Structure-induced cell growth by 3D printing of heterogeneous scaffolds with ultrafine fibers

Cell-scaffold interactions have drawn significant attention in tissue engineering. In this study, we define a heterogeneous scaffold, which can be customized with respect to gradient strength, variable fiber diameter, and pore sizes. Heterogeneous scaffolds with ultrafine fibers (3–22 μm in diameter) can be printed via high-resolution melt electrowriting (MEW) using only one nozzle by adjusting the printing parameters. With precise control of the diameter of deposited fibers, complex patterns, such as a star, Tai Chi, and an eagle can be fabricated. Owing to the ultrafine fiber and heterogeneous design, cell-scaffold interaction and other occurrences were observed. The size of the diameter of the printed fiber is close to that of cells (tens of microns), smaller than those of conventional 3D printed scaffolds (100 μm or more), and cell adhesion is highly sensitive to variations in fiber diameter.

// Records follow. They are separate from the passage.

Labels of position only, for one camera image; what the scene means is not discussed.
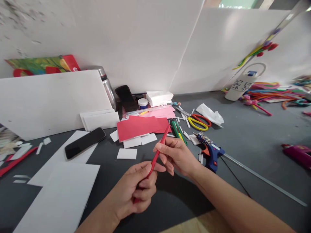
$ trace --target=left hand
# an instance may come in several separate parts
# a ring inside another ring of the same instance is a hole
[[[150,170],[151,161],[130,167],[103,200],[119,221],[132,213],[145,211],[150,205],[151,197],[156,193],[157,171],[164,172],[166,168],[156,163],[152,173],[146,178]],[[143,190],[136,189],[138,184]],[[141,201],[133,204],[134,198]]]

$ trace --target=dark gray work surface
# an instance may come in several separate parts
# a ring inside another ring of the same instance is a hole
[[[227,154],[309,206],[301,206],[242,168],[226,161],[251,197],[296,231],[310,230],[311,172],[285,156],[281,144],[303,144],[311,147],[311,118],[301,114],[303,110],[311,111],[311,107],[292,107],[285,111],[280,103],[263,104],[263,107],[273,114],[269,117],[260,110],[255,111],[240,102],[224,99],[221,92],[180,95],[175,96],[174,100],[181,102],[182,108],[187,112],[191,112],[202,103],[218,111],[224,118],[224,128],[213,126],[205,134]],[[192,127],[188,128],[184,121],[180,121],[180,125],[188,134],[192,131],[197,132]],[[107,195],[130,166],[152,160],[154,156],[152,149],[156,142],[135,147],[138,149],[136,160],[116,161],[118,150],[123,148],[123,145],[111,140],[109,134],[113,131],[115,128],[105,130],[107,138],[98,144],[87,162],[101,167],[81,221]],[[16,227],[40,191],[39,187],[13,183],[13,176],[33,176],[72,134],[73,131],[51,136],[52,142],[42,148],[40,155],[31,155],[0,179],[0,228]],[[38,145],[41,141],[42,139],[33,140],[32,144]],[[199,148],[191,142],[188,146],[198,158]],[[218,166],[217,174],[244,192],[221,159]],[[123,220],[116,232],[160,232],[213,209],[198,188],[178,174],[171,177],[167,173],[161,173],[156,185],[158,191],[149,208],[142,214],[132,215]]]

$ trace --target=black smartphone
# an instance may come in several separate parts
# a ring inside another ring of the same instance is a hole
[[[134,100],[132,93],[127,85],[116,88],[116,93],[126,112],[132,112],[139,109],[139,106]]]
[[[70,143],[65,147],[66,158],[72,159],[95,143],[100,142],[106,137],[102,128],[97,128],[78,140]]]

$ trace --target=forearm
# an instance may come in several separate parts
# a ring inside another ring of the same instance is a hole
[[[294,232],[288,225],[204,166],[190,178],[235,232]]]
[[[105,198],[90,213],[75,233],[110,233],[116,229],[119,222],[115,212],[110,208]]]

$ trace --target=yellow scissors handle
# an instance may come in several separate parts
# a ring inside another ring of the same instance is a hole
[[[187,119],[188,119],[190,125],[192,125],[195,129],[197,129],[197,130],[199,130],[199,131],[206,131],[206,130],[208,130],[208,126],[207,126],[206,124],[204,124],[204,123],[202,123],[202,122],[199,122],[199,121],[197,121],[196,119],[193,119],[193,118],[191,118],[191,117],[188,117]],[[204,128],[197,127],[197,126],[194,124],[194,122],[197,123],[197,124],[199,124],[199,125],[202,125]]]

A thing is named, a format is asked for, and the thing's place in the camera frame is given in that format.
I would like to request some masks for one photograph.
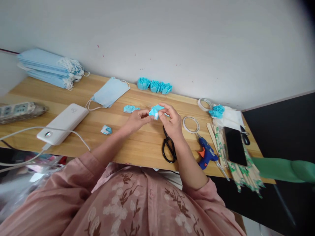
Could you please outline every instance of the wooden desk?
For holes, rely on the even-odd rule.
[[[108,78],[102,76],[90,75],[89,77],[83,77],[80,82],[74,83],[73,90],[68,91],[31,77],[26,78],[9,94],[2,97],[0,103],[15,104],[25,101],[38,102],[49,107],[49,111],[42,116],[30,120],[0,125],[0,136],[3,137],[31,126],[46,126],[71,103],[85,107],[86,102],[107,80]],[[104,125],[108,125],[112,128],[113,132],[116,132],[126,122],[130,115],[123,112],[124,106],[134,105],[139,108],[150,108],[159,102],[171,104],[182,118],[185,116],[195,117],[200,124],[199,134],[204,137],[210,145],[213,144],[206,127],[206,124],[211,122],[212,118],[198,107],[196,99],[175,94],[156,94],[149,90],[141,91],[134,84],[131,84],[130,87],[131,89],[120,97],[111,108],[101,108],[91,111],[76,127],[75,131],[83,137],[90,148],[97,147],[107,139],[108,136],[100,132]],[[91,102],[90,108],[98,106],[99,104]],[[201,147],[197,141],[196,135],[188,133],[184,128],[182,129],[194,157],[199,159],[200,157],[197,151],[200,151]],[[29,130],[10,137],[6,139],[6,141],[18,149],[39,152],[45,143],[36,138],[38,132],[38,129]],[[177,170],[177,162],[170,164],[165,161],[162,156],[161,148],[164,137],[161,121],[154,120],[151,124],[143,126],[137,133],[133,134],[126,141],[113,161],[143,167]],[[255,157],[263,157],[252,134],[249,136],[249,139],[251,142],[251,145],[248,146],[249,153]],[[87,148],[81,140],[75,134],[70,134],[61,145],[52,146],[48,150],[48,153],[78,157],[86,151]],[[209,163],[208,167],[205,169],[205,173],[211,176],[223,177],[222,173],[213,162]],[[265,183],[275,183],[275,181],[271,179],[263,179],[263,181]]]

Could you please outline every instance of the person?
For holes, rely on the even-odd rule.
[[[148,110],[137,110],[103,144],[31,193],[0,225],[1,235],[245,236],[194,159],[180,115],[168,104],[159,105],[165,107],[158,115],[175,145],[182,190],[154,169],[109,164],[124,141],[153,120]]]

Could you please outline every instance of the green chair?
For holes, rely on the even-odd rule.
[[[264,178],[293,183],[315,183],[315,164],[308,161],[289,161],[281,158],[253,157],[255,166]]]

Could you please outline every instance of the hot glue gun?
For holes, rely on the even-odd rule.
[[[230,179],[227,177],[226,173],[224,172],[222,166],[220,165],[219,161],[218,161],[218,156],[216,154],[214,154],[214,151],[213,149],[211,148],[211,146],[208,144],[208,142],[203,138],[201,137],[198,133],[198,141],[202,147],[202,151],[201,152],[198,152],[202,159],[198,162],[200,168],[202,170],[204,170],[207,165],[209,164],[209,161],[214,161],[216,163],[216,165],[221,169],[222,171],[222,174],[226,177],[226,179],[228,181],[230,181]]]

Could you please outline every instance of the smartphone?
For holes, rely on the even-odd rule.
[[[245,151],[240,131],[224,127],[224,140],[227,147],[226,155],[229,161],[247,166]]]

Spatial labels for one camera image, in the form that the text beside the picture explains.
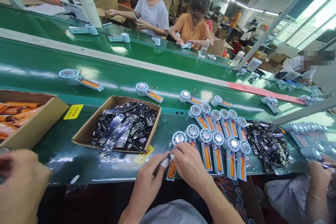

By specifically arranging thick and thin fibers, cells can be induced to elongate in anticipated direction in a grid. In this study, cell alignment exhibited 4 different orientations in a single scaffold with 4 regions, separately. The scaffolds can also be heterogeneous in pore size. In this study, the proliferation speed of the cells in small pores is 3 times that of the cells in large pores. Moreover, various pore sizes and fibers can be integrated in one scaffold, allowing the control of cell growth to different statuses by adjusting the scaffold structures. This study generally presents a strategy for structure-induced cell growth for better simulating in vivo environment.